Ever since I saw two faint pink lines appear on a pregnancy test, my mind became consumed with my baby. I would feel for kicks and flutters all day long, distracting myself from the constant worry by planning out a gorgeous nursery and dreaming about future—first words, first steps, and all of the other firsts that moms swoon over. When my son was born, it was exactly what I had expected, from the sleepless nights to the hour long cuddle sessions with my mini-me and I loved just about every moment of it. Teething? Not so much.


But when my second son came along, I was left waiting—and waiting, and waiting and waiting—for our “Mommy and Me” bond to arrive. With the support of my husband and my mom squad, I am confident enough to admit that it took YEARS for us to have the strong connection that I yearned for. Yes, that’s right. It took me at least three years to bond with my sweet, smart and beautiful little boy and I must admit that it is still a learning process for both of us—and we are five years in today (happy birthday, my little love!).

So why am I writing this for thousands of people to read—and judge—my story? Because I know that there are other moms who struggle to bond with their babies right away and feel MASSIVE guilt about it. I know I did. Even though I nursed both of my boys for the same amount of time and raised them in the same house with the same wonderful husband, my youngest son and I struggled to have a connection. I was flabbergasted. I mean, I never had this issue with my oldest son. What was I doing wrong? What was wrong with me? Why was I such a bad mom?


My husband was the only one who could calm our little guy down when he couldn’t sleep at night, and when there was a “boo boo,” he always called for Daddy. It broke my heart every single time. While my oldest son wouldn’t leave my side, my youngest wanted absolutely NOTHING to do with me. And when people would tell me that they looked like twins, it felt like a sucker punch. Was that why he didn’t want me to hold him? Because I had soft features and he had more angular ones?
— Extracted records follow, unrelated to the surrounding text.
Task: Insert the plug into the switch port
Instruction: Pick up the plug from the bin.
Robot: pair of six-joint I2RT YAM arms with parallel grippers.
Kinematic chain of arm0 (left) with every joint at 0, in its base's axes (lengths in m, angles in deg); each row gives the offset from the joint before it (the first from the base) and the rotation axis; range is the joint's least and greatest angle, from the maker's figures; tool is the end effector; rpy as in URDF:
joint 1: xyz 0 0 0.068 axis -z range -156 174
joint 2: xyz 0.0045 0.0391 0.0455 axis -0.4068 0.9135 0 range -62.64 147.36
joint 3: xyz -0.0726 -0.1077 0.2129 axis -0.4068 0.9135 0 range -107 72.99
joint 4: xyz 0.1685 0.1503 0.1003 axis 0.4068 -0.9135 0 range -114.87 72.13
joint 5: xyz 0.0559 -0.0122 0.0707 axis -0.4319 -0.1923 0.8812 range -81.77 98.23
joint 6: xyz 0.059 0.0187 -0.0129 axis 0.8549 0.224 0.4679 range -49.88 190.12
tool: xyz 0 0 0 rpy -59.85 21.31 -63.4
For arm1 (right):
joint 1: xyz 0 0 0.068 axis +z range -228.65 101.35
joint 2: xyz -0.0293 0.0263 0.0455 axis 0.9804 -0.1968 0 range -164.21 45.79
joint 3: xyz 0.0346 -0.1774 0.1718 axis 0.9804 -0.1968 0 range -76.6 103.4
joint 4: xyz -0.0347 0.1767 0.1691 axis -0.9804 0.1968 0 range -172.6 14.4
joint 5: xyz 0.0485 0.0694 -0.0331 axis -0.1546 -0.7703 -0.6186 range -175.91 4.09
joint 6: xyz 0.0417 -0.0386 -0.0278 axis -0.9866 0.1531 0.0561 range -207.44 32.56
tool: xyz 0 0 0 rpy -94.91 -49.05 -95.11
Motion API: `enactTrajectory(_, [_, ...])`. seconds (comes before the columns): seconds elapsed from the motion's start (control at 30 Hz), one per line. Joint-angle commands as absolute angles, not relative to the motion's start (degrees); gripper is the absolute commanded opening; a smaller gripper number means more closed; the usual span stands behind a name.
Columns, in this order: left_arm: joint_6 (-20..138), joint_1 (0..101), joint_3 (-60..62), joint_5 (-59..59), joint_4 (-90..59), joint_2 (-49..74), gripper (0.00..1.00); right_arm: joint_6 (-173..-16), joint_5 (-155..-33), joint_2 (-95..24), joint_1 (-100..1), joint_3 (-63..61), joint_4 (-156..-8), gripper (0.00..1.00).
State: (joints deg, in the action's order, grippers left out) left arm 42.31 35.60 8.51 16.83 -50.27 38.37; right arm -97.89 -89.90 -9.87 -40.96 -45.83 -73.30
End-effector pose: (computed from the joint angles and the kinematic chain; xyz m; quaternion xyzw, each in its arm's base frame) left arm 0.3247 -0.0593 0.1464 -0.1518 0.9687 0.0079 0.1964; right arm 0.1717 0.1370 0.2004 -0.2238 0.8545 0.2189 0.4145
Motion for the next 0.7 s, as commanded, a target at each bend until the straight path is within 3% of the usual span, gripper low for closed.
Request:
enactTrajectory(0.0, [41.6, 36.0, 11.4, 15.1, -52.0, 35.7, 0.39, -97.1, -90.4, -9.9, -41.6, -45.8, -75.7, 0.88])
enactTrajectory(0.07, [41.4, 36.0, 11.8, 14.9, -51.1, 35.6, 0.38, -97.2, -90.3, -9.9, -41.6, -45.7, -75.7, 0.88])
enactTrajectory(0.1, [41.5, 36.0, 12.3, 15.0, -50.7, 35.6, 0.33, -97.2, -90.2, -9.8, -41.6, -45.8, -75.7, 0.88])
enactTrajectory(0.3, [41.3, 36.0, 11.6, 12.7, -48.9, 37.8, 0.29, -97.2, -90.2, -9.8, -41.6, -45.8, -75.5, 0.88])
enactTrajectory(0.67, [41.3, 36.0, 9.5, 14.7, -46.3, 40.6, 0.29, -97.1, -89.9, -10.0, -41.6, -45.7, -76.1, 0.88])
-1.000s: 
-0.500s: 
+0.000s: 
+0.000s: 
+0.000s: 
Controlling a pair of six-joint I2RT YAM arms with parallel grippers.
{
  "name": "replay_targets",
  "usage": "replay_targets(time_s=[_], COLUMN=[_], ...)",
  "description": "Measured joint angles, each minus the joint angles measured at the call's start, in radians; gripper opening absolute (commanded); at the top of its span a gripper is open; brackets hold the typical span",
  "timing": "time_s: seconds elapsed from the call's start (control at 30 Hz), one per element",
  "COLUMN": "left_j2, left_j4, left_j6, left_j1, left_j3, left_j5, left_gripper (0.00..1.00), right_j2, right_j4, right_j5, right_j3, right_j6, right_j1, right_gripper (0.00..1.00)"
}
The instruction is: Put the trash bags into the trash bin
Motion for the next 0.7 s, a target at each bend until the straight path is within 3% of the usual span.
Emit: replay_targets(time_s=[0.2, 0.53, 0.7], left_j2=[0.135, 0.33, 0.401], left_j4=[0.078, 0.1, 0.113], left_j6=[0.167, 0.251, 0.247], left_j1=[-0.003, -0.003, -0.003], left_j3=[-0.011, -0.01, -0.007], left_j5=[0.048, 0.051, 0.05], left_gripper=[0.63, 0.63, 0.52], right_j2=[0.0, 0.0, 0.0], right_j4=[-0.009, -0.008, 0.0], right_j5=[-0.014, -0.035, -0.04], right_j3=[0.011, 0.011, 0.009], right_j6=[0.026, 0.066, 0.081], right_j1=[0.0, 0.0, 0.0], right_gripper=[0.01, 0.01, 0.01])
I would scroll through social media and see photos of moms happily baby wearing and cuddling with their sweet babies and I would be lying if I said I didn’t throw myself a pity party because my Instagram feed looked much different. I mean, those sweet moments were few and far between for us, and I soaked in every single second of them that the last thing I wanted was to disrupt our cuddle session just to take a photo.

How did things get better? Well, I don’t have a magic answer. Just like with anything, time helps everything, and it took YEARS for us to get into a “Mommy and Me” rhythm. It definitely helped when his older brother went to school so we could have time together, just the two of us. But as someone who works from home, I of course found it tricky to balance it all and found myself dealing with loads of guilt from all areas of my life. Until one day I came to a monumental realization after sharing my story with a trusted friend. She listened to me in a way that no one else had before. She didn’t share her insight, she didn’t compare her situation to mine. She simply listened. And just getting all of that out helped me came to a pivotal realization. No person—mom, sister, writer, teacher, etc.—is perfect.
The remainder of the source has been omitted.